Boost logo

Boost :

Subject: Re: [boost] [Itl] Review
From: Joachim Faulhaber (afojgo_at_[hidden])
Date: 2010-03-05 19:11:54


Hi Phil,

thank you again for your review.

2010/2/23 Phil Endecott <spam_from_boost_dev_at_[hidden]>:
[...]
> Joachim has clearly put a lot of work into what is a substantial and
> well-documented library.  Unfortunately, it seems to me that it is built on
> a weak foundation.

After I have taken some more time to think about an interval_tree
> http://en.wikipedia.org/wiki/Interval_tree
implementation for my library, I arrived at a preliminary assessment:

(1) An interval_tree implementation is not suitable for most
instantiations of interval containers provided by the ITL.
(2) An interval_tree implementation is an important optimization for a
specific instantiation:
    split_interval_map<D, Collection<T> >
(3) For most other instantiations of interval containers an
interval_tree implementation will lead to problems, that are not
encountered using the current implementation and will show even worse
performance in certain cases.
(4) So an interval_tree implementation is a desirable optimization for
a particular case, split interval map of collections, but probably not
suitable as a general "foundation" of the library.
(5) The foundation of the ITL is its formal specification on sets of
axioms that clarifies semantics, an abstract interface and a generic
design, that allows for a variety of implementations and
optimizations.
(6) Since an interval_tree implementation would rather be a partial
optimization than the correction of a fundamental flaw, I don't think
it is appropriate to bring the ITL library to a halt for this.

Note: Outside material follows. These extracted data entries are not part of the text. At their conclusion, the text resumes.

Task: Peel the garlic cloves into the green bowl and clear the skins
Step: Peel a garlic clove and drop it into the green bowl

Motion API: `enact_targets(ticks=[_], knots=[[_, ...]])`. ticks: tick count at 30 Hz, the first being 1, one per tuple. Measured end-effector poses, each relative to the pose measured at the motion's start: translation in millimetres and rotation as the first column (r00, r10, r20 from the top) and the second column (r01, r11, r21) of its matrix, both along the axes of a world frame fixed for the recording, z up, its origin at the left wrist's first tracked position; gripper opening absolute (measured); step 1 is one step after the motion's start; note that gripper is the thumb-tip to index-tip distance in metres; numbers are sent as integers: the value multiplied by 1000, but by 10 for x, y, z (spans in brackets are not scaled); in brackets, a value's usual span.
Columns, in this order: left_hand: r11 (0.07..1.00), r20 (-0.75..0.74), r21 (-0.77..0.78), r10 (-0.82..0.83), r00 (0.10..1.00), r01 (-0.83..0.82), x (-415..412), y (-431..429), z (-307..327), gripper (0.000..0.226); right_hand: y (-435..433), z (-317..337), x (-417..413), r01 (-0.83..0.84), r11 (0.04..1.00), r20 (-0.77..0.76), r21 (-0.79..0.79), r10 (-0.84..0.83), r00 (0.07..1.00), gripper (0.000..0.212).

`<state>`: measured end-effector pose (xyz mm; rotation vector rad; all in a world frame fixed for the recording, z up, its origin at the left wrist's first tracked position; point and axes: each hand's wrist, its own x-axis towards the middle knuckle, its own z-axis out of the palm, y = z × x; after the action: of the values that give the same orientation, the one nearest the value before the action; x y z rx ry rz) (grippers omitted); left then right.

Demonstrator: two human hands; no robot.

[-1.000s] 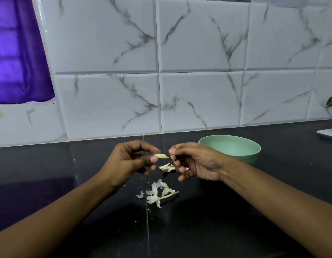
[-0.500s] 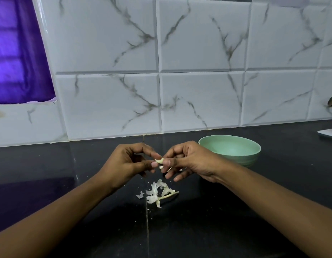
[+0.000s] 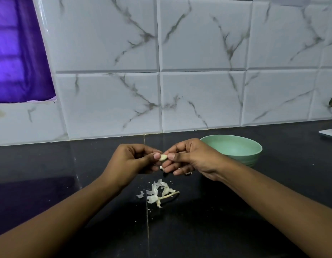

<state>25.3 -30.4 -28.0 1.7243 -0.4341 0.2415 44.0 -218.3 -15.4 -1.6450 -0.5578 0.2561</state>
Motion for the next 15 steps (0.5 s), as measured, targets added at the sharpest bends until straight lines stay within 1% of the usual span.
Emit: enact_targets(ticks=[3,4,6,7,9,10,13,14,15], knots=[[999,-47,-37,6,999,-7,16,22,13,15,-47,48,-15,-41,996,-79,-73,36,996,22],[999,-58,-48,8,998,-11,21,28,13,13,-64,62,-19,-31,992,-58,-126,24,998,25],[998,-83,-63,9,996,-15,30,36,19,12,-78,80,-20,42,978,57,-202,-31,998,29],[997,-99,-69,10,995,-16,30,41,22,12,-72,77,-19,81,977,118,-195,-59,991,25],[997,-127,-77,6,992,-16,34,41,27,14,-57,61,-8,129,984,186,-124,-105,977,9],[997,-141,-78,2,990,-13,35,38,28,15,-49,50,-5,138,986,196,-95,-117,974,12],[997,-179,-76,-8,984,-5,36,26,15,8,-21,1,3,111,991,156,-77,-98,983,35],[997,-186,-74,-7,982,-7,34,23,8,5,-4,-20,5,88,994,149,-69,-77,986,38],[998,-189,-67,-3,982,-10,30,17,4,4,18,-41,6,71,996,153,-62,-61,986,35]])
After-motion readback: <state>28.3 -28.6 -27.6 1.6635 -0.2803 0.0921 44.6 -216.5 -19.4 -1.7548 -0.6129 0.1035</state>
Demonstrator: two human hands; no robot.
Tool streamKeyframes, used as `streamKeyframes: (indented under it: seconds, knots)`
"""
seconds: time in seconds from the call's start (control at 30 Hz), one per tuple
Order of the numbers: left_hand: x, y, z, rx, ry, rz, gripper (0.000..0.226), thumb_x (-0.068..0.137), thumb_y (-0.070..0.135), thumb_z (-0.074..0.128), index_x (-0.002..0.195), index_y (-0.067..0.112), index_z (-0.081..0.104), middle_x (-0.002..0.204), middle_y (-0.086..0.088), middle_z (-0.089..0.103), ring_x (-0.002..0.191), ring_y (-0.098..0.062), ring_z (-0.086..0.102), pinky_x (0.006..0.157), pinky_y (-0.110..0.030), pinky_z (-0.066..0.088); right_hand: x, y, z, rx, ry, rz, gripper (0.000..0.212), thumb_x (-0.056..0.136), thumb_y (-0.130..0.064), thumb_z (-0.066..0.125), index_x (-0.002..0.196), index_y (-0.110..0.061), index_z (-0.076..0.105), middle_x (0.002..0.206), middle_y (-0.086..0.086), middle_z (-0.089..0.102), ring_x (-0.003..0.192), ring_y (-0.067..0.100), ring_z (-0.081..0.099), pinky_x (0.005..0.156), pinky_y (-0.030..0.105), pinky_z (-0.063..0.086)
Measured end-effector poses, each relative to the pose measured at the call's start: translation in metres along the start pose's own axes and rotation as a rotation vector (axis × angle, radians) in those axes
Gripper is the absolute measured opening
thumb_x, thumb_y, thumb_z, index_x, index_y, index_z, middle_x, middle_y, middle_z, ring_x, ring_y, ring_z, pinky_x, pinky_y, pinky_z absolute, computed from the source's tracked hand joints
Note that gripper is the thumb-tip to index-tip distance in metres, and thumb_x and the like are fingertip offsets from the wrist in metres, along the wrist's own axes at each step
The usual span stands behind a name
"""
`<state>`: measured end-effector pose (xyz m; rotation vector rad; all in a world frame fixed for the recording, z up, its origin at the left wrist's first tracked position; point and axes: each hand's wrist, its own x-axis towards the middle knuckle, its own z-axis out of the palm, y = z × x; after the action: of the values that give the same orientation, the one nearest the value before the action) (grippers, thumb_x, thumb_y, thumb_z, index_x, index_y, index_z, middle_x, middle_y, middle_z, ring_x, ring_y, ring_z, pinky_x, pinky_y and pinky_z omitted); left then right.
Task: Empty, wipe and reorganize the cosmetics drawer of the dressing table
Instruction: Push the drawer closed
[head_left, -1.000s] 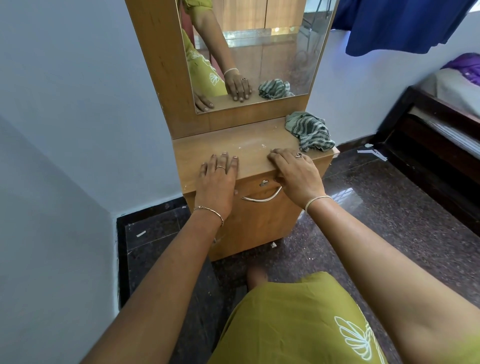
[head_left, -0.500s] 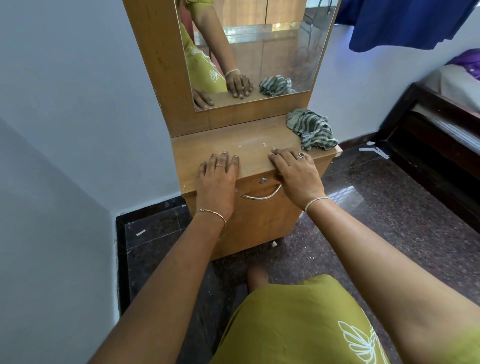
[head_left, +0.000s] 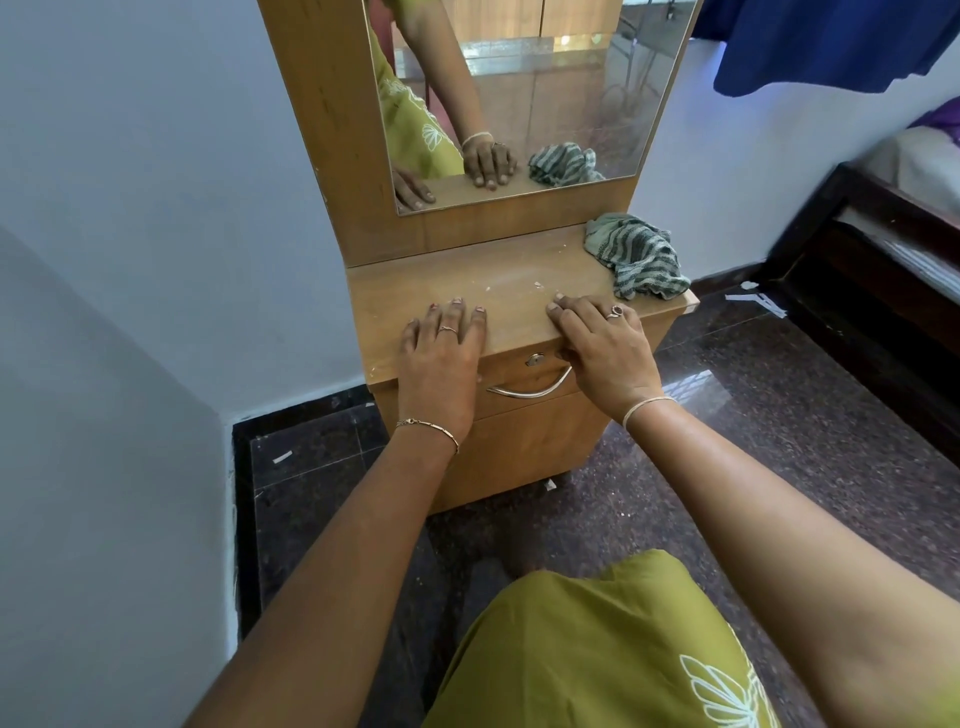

There are no data structures that are superior as such. Each has its
pros and its cons and the user has to take her decision of choosing
the appropriate one, dependent on the characteristics of her specific
problem domain and use case.

The current implementation of inserting interval value pairs into
interval_maps with computation of aggregates on overlap can be viewed
as performing an "eager evaluation". After addition of interval value
pairs, we have always two results available:

(1) The new interval borders that result in the interval_map from
addition of the interval and
(2) The aggregated associated values for the overlapping segments.

Using an interval_tree as implementation, both results are unknown
after insertions and only implicitly available. They can be computed
on demand. This is a "lazy evaluation" strategy and it's the basis of
the better space performance, when collections of objects are involved
that can not be aggregated in a compact way.

One problem here is, that the segmentation of the interval_map, (its
separation into elementary intervals that the aggregation results are
associated to), is only implicit in the data structure. Moreover the
interval_tree, in contrast to the "eager implementation" does not
"recognize", that neighbouring intervals can be joined, because of
equality of the aggregated values associated to the elementary
segments.

In the worst case it is possible that the interval_tree stores N
interval value pairs for an interval_map that could be compressed to
only one interval value pair, since all of the aggregates on overlap
led to identical associated value.

(1) This can happen, if you work with an interval_map<D, set<T> > and
T has a small finite number of values only. If you have an application
with large interval and heavy overlaps the O(N^2) space problem
occurs. But if, due to the limited base set (values of T) a lot of
neighbouring sets may be identical, the eager evaluating interval_map
can get pretty small while the lazy one grows on and on.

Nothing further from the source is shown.